There now everyone can go and see.  There is something not right about her and she creeps me out.  I hope not to run into people like her much. 
Title: Re: the holy grail
Post by: Naturally Blonde on January 09, 2010, 05:40:15 AM
Quote from: lauren3332 on January 09, 2010, 03:45:35 AM
Here http://www.youtube.com/user/Ashleetorin (http://www.youtube.com/user/Ashleetorin)

There now everyone can go and see.  There is something not right about her and she creeps me out.  I hope not to run into people like her much.

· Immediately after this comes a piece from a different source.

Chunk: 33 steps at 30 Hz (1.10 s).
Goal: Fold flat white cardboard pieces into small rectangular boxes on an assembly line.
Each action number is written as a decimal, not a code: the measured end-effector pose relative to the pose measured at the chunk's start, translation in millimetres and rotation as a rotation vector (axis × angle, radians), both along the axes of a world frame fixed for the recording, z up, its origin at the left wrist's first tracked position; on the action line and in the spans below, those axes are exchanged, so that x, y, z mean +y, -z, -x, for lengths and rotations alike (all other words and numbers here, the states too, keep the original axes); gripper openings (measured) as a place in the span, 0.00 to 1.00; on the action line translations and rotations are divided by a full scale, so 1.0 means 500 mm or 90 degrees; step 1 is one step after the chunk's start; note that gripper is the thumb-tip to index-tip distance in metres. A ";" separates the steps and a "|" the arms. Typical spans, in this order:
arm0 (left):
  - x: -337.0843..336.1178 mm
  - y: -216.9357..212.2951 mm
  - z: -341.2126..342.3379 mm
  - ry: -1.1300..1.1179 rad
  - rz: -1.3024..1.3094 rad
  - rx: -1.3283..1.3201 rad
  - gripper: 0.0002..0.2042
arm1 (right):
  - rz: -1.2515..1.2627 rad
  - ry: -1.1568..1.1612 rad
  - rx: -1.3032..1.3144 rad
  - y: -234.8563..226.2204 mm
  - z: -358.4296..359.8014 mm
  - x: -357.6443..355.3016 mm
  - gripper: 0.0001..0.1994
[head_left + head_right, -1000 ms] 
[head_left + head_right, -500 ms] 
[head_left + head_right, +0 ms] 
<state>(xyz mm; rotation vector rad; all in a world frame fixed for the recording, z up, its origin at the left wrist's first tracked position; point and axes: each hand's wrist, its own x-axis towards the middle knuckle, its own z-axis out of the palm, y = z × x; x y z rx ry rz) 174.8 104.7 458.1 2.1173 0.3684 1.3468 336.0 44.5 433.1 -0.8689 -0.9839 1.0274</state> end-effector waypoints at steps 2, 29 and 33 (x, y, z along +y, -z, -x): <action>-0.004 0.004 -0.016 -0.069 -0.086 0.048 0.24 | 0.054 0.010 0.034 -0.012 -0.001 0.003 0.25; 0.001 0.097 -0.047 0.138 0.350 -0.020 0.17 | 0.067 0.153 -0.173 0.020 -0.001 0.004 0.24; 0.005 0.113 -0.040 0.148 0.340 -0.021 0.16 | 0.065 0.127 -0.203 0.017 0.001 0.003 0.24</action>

She didn't creep me out at all, she looked and sounded very natural and I thought she was ok.
Title: Re: the holy grail
Post by: lauren3332 on January 09, 2010, 06:33:09 AM
some stuff she says is cool, other crap, not so much.  She doesn't sound creepy in itself.  What I mean is, she is creepy and scary if she thinks that nothing applies to her and that other should be the ones to do it.  Yeah she gives all these warnings about how she has different views.  She wants to be considered a "genetic" woman and shouldn't have to be accepted.  That is creepy because, there is acceptance in everything for one no matter what it is about.  Second, you can't claim to totally hate yourself through and through for 20+ years and then just blend into society while ignoring the pain of those in a similar situation as yourself because you don't want to have to "defend" yourself anymore.  She herself is not creepy but her thoughts are.   
Title: Re: the holy grail
Post by: Wendy1974 on January 09, 2010, 09:13:31 AM
Lauren her thoughts are very common. Not everyone wants to be a activist, not everyone wants to be involved in the community for the rest of their lives. Many people want to get through this and then move on and just be plain ol' women. I know I do. I am having my srs in May and I'll be moving on after that. I may or may not continue to read and post here, that remains to be seen, but I have already moved on from the community in real life. The whole point of transitioning is so that you can be yourself. If you identify as a transsexual then awesome, good for you, there is a happy home for you in the GLBT community. For other people it's part of the journey but it' not the destination so they are only visiting and that's fine too. No one is duty bound to remain in the community.
Title: Re: the holy grail
Post by: Marie731 on January 09, 2010, 09:28:27 AM
Quote from: Wendy1974 on January 09, 2010, 09:13:31 AM
For other people it's part of the journey but it' not the destination so they are only visiting and that's fine too. No one is duty bound to remain in the community.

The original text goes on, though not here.